After the paralegal training program started in 2007, it quickly began piling up success stories. While on death row, Dismas Omondi helped more than 230 fellow prisoners obtain their freedom before he finally won his own appeal. Certainly, their success is due to skill and commitment, although it is also likely due to unjust convictions in the first place, because most prisoners have no legal defense.
Now I assist the paralegals at a legal clinic in the Lang’ata Women’s Prison in Nairobi with the hope of learning enough to re-create the paralegal program in other places.

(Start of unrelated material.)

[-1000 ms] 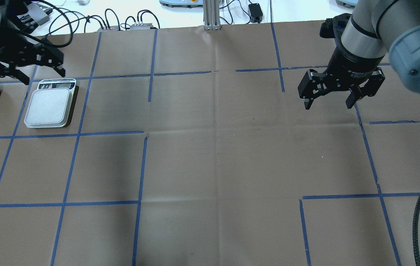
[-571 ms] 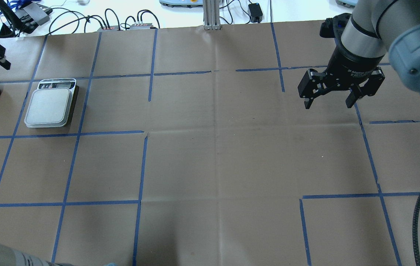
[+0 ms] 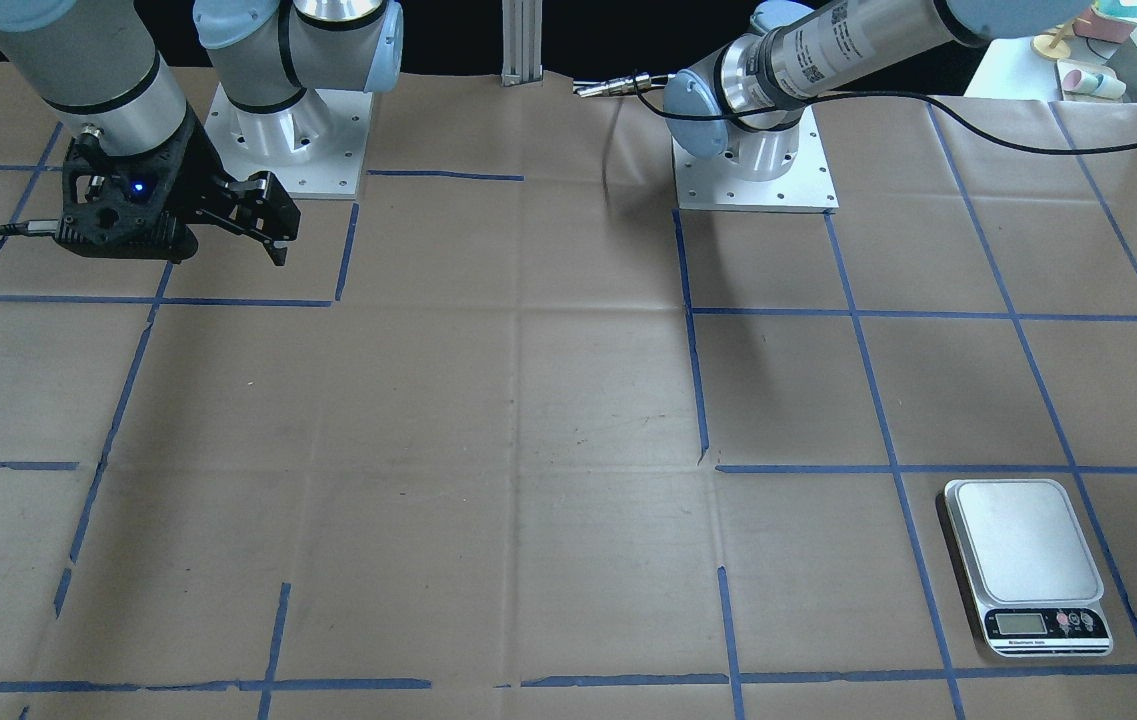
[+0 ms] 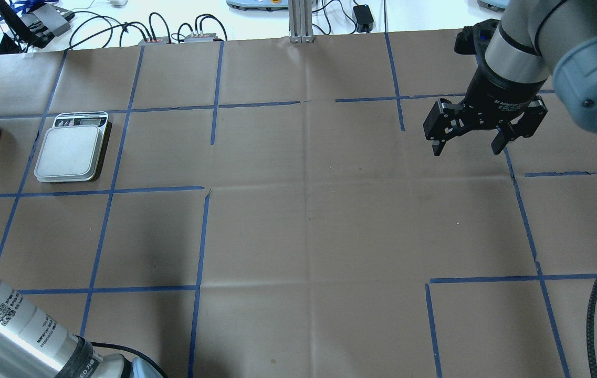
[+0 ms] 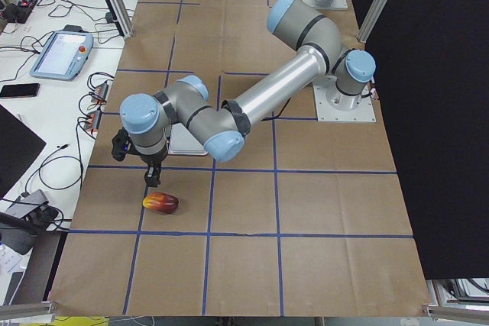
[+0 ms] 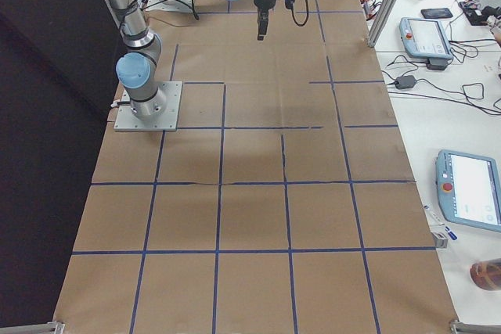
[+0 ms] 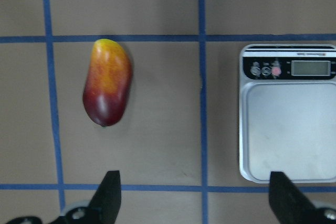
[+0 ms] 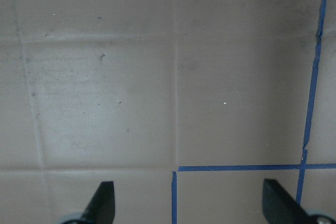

In Kenya, prisoners and guards serve as paralegals, assisting other prisoners with preparations for trial, filing appeals and other legal matters. I have not seen this in any of the many prisons I have visited in various countries. The training is an intensive seven full days of learning and discussing the Kenyan Penal Code, how to write documents, and how a criminal case proceeds. Occasional follow-up workshops help to fine-tune the skills.
Another lawyer and I, working through Christian Legal Education Aid and Research, strategize with paralegals and prisoners about their cases, discussing plea bargaining, defense strategies, mitigation, and grounds for appeal or sentence revision. It’s dynamic and empowering, but limited, especially in a justice system in which information is hard to access because it is mostly still on paper and not digitized.
Being able to walk into a prison and share people’s lives, listen to their stories, counsel them and encourage them is a blessing. This is holy ground, and it is the place where I most feel the presence of God. When you strip a person of everything—family, home, job, freedom and more—often all she has left is her faith in God and she holds tenaciously to that.
I often hear pastoral ministers say that they visit prisons because it is their call to bring Jesus to the prisons. I believe that Jesus is there already. Our job is to meet him in the people whom we visit.
Featured Image: Five young women behind bars at a prison in Ilhéus, Bahia, Brazil, depend on candles for light because their cell has no electricity.